Jess reached over and ruffled his son's hair on the pretext of flattening it out a little.

"You'll sleep," he promised. "If not tonight, then eventually. You gotta give it time."

Jack nodded in understanding and then stood up to go. He stopped short of the door and looked back at his father.

"You met Mom when you were seventeen, right? You couldn't have known then that your life would turn out this way?"

Jess laughed at that. "I never even expected your mom to want to be with me. I hoped she would, because I knew from the first look that I was going to be in love with her for the rest of my life, but no, I had no idea what was coming. First you and then your sister; Luke and Lorelai being together, and Billy. Life has thrown us a whole lot of curveballs and twists in the road. The short answer is no, I had no clue this was how my life would turn out, but I wouldn't change it."

"Not even the bad parts?"

"Not even them. If I'd had a different start in life - a father that stuck around, a mother that gave a crap - then I wouldn't have come here to stay with your Grandpa Luke. Never would've met your mom, never would've had you two kids. Sometimes the bad stuff is worth it, even if it doesn't seem like it when it happens to you."

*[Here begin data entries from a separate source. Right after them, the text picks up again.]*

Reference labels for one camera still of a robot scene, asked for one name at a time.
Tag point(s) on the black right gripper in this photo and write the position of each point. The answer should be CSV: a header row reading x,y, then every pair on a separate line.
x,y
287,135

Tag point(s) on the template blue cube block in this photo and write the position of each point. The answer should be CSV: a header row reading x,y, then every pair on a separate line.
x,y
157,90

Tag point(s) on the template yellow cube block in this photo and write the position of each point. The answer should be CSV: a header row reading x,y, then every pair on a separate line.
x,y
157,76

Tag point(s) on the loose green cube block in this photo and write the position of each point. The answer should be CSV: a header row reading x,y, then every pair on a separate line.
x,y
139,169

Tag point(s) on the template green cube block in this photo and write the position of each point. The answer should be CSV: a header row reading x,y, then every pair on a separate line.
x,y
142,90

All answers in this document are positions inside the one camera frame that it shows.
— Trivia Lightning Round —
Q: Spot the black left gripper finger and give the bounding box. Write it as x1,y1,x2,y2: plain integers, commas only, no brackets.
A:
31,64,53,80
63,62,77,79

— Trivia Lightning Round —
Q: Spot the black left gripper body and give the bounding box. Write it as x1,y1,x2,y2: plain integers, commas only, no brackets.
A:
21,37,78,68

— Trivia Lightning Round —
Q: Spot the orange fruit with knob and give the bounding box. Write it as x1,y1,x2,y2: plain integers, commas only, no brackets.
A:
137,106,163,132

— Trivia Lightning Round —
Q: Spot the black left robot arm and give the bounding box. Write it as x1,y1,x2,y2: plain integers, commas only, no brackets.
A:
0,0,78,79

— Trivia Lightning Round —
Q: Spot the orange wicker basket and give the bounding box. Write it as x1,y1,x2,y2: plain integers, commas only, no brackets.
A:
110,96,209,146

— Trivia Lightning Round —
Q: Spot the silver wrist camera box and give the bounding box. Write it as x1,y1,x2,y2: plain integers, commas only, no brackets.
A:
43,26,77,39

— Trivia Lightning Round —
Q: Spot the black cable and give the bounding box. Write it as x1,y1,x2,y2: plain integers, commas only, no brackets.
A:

Jack nodded that he understood and this time when he went towards the door he kept on walking. Though hearing all his father's stories and advice didn't fix the dull pain of heartache that had settled in when Alison Forester screwed him over, it did give him a little perspective. Things could be worse. Life could be a hell of a lot harder. Someday, he was going to get past this and feel better.

"Jack? Are you okay, honey?" asked Rory when he hit the landing.

"Yeah, I'm okay, Mom," he promised her, finding a smile, stopping a moment to kiss her cheek. "Goodnight."

"Goodnight, and happy birthday," she said, hand briefly as his shoulder as he passed by to his room.

She was still standing there, shivering in her robe, when Jess got back upstairs.

"Hey, you okay?"

"Sure, so long as you two are," she said, glancing at Jack's now closed door.

"I'm fine, and he'll live," Jess promised her. "Just don't push too hard for him to be ecstatically happy about his birthday tomorrow. He got his heart broken, maybe a little more than we thought. It's going to take a while."

"I know." Rory sighed, glad of her husband's arms around her as they returned to bed. "Being seventeen is tough, I remember."

"Tougher for guys, trust me," he said, kissing her hair as they settled down to sleep. "Although seventeen was pretty good for me in a lot of ways."

Rory smiled wide, snuggling in closer to Jess.

"For me too," she said happily, before sleep claimed the both of them for a few more hours.